A contract rearing farmer will want to cover his costs of production and get some return on the labour and his assets (the land/buildings used for grazing). A dairy farmer will want to get his heifers reared correctly and up to target weights.

Instead of contract rearing, the other alternative for most dairy farmers is to rent a block of land away from the grazing platform and use this as the contract rearing farm and do the work themselves. This will be a cheaper alternative but you must do the work yourself and you may have to spend more money getting the block of land growing grass — fencing, water supply, phosphorus and potassium, etc. A short-term land rent can turn into a much bigger cost if you incur capital development costs and if you have to do a 20-mile round trip per day for herding, etc.

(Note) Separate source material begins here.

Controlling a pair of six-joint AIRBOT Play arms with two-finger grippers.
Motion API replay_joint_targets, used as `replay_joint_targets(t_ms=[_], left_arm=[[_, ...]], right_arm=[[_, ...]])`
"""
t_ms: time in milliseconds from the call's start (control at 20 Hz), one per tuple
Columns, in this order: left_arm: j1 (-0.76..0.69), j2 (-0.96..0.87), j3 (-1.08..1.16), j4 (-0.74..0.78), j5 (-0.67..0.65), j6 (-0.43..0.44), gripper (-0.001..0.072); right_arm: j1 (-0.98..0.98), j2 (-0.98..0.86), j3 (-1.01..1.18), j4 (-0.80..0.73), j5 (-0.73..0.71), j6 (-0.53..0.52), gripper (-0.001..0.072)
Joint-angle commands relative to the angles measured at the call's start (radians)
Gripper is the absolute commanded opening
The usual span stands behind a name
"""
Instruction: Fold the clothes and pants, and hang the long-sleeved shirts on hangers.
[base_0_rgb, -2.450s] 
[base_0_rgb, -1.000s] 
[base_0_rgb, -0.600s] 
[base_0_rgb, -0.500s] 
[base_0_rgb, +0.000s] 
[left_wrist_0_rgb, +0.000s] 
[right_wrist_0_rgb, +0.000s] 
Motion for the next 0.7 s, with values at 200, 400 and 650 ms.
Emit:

From talking to a number of farmers this week, the market price for contract rearing is between €1 and €1.20 per day for grazing animals, rising to between €1.40 and €1.60 per day for wintering in-calf animals in the second winter. If a heifer leaves the dairy farm weaned at 70 days old and returns just before she calves in January two years later she will be on the contract rearing farm for approximately 600 days.

If we assume 540 days at €1.10 and 60 days at €1.50, the cost to the dairy farmer is €684 per head. If he has sent 30 heifers each year, it means he will have an annual heifer contracting bill of over €20,500. The immediate reaction of the dairy farmer is: ‘‘I’d rent a fine farm and incur plenty of costs to meet this expense but is that correct?’’ A look at the production costs suggests there are very real costs with rearing youngstock that are hidden among the overall farm costs.

Remember, on many farms, the heifers get pushed to the corners of the farm where they end up underweight, late for breeding and the actual cost can be a lot more than actual production costs incurred.